[AIM OF THE TASK]
Line by line, repeat the material below exactly and leave the images out.

[DATASET CONTENT]

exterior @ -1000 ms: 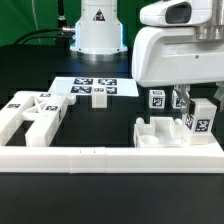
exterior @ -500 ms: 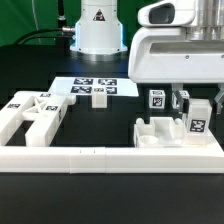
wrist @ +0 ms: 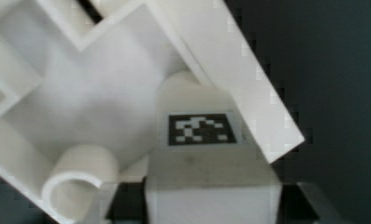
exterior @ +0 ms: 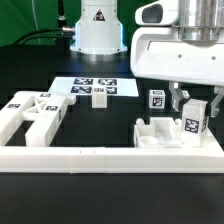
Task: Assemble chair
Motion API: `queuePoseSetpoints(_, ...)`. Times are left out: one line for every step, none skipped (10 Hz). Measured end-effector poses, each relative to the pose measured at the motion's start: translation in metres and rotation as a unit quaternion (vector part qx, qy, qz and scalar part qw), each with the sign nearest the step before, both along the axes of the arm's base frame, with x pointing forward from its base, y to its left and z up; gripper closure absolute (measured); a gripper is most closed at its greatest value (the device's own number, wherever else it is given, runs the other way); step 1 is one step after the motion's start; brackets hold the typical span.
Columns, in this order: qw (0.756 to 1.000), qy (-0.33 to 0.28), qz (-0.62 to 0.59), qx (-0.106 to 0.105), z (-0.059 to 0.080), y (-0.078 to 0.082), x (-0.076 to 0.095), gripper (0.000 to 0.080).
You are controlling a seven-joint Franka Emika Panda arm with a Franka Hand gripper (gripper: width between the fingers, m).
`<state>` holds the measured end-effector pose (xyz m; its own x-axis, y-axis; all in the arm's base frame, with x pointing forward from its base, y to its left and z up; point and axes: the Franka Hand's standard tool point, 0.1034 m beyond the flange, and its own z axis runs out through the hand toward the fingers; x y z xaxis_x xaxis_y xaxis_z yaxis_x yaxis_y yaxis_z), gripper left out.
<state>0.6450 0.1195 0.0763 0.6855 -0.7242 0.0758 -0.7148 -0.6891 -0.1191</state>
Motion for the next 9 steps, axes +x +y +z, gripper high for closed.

[WRITTEN SOLUTION]
exterior @ -1000 ms: 
exterior @ -500 ms: 
wrist @ +0 ms: 
exterior @ +0 ms: 
Task: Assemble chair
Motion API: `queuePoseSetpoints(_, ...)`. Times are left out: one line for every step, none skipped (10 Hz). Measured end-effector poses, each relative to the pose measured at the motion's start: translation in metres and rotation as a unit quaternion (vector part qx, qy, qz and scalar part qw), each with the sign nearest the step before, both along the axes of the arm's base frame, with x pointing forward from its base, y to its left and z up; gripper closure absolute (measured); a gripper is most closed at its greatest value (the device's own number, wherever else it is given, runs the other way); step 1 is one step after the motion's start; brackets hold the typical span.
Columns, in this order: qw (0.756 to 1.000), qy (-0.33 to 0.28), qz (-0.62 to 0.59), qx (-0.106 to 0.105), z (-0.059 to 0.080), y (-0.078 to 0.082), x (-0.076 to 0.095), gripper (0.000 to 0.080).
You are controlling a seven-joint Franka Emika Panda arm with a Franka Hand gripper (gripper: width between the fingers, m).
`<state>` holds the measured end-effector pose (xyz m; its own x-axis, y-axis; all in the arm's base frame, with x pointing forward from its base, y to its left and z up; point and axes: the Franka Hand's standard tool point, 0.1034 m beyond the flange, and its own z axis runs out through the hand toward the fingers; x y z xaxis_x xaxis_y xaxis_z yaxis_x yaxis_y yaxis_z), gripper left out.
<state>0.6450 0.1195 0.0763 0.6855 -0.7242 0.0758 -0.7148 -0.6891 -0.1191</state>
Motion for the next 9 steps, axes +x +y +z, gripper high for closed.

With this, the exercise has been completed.